Exercise requirements: Copy the closing run of lines, from the one with "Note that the" through the last line of the listing, exactly and without any pictures.

Provided data:

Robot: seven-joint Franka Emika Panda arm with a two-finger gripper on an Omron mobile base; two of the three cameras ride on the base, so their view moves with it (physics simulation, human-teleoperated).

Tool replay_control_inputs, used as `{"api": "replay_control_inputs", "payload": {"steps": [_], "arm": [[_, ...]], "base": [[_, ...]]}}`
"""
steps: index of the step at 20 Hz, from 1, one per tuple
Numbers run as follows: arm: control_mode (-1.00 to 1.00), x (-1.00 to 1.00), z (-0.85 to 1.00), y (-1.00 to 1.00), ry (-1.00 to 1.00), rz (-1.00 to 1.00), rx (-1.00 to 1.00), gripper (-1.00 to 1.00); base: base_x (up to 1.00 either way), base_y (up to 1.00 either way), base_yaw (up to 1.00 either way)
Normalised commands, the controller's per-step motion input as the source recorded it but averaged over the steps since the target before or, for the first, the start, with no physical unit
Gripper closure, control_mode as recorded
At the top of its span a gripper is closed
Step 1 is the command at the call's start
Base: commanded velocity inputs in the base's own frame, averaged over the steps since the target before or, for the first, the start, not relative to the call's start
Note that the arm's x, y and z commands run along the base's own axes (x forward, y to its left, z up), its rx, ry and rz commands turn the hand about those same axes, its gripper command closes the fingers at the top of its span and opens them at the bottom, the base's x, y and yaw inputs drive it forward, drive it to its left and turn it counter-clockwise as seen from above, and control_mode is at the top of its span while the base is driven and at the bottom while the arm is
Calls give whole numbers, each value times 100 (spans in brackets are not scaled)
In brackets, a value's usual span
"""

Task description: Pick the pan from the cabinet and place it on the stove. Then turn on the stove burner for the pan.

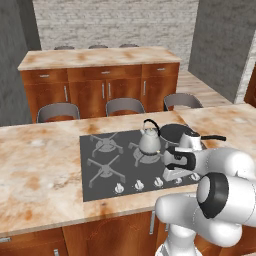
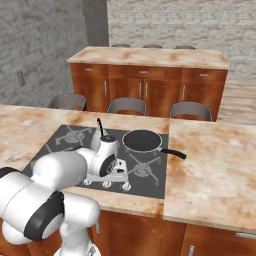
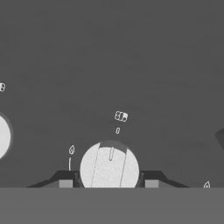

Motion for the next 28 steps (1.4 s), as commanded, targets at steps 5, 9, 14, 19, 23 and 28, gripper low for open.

Solution to the problem:
Note that the arm's x, y and z commands run along the base's own axes (x forward, y to its left, z up), its rx, ry and rz commands turn the hand about those same axes, its gripper command closes the fingers at the top of its span and opens them at the bottom, the base's x, y and yaw inputs drive it forward, drive it to its left and turn it counter-clockwise as seen from above, and control_mode is at the top of its span while the base is driven and at the bottom while the arm is
Calls give whole numbers, each value times 100 (spans in brackets are not scaled)
In brackets, a value's usual span
"""

Task description: Pick the pan from the cabinet and place it on the stove. Then turn on the stove burner for the pan.


Motion for the next 28 steps (1.4 s), as commanded, targets at steps 5, 9, 14, 19, 23 and 28, gripper low for open.

Nothing more remains to be added to the answer.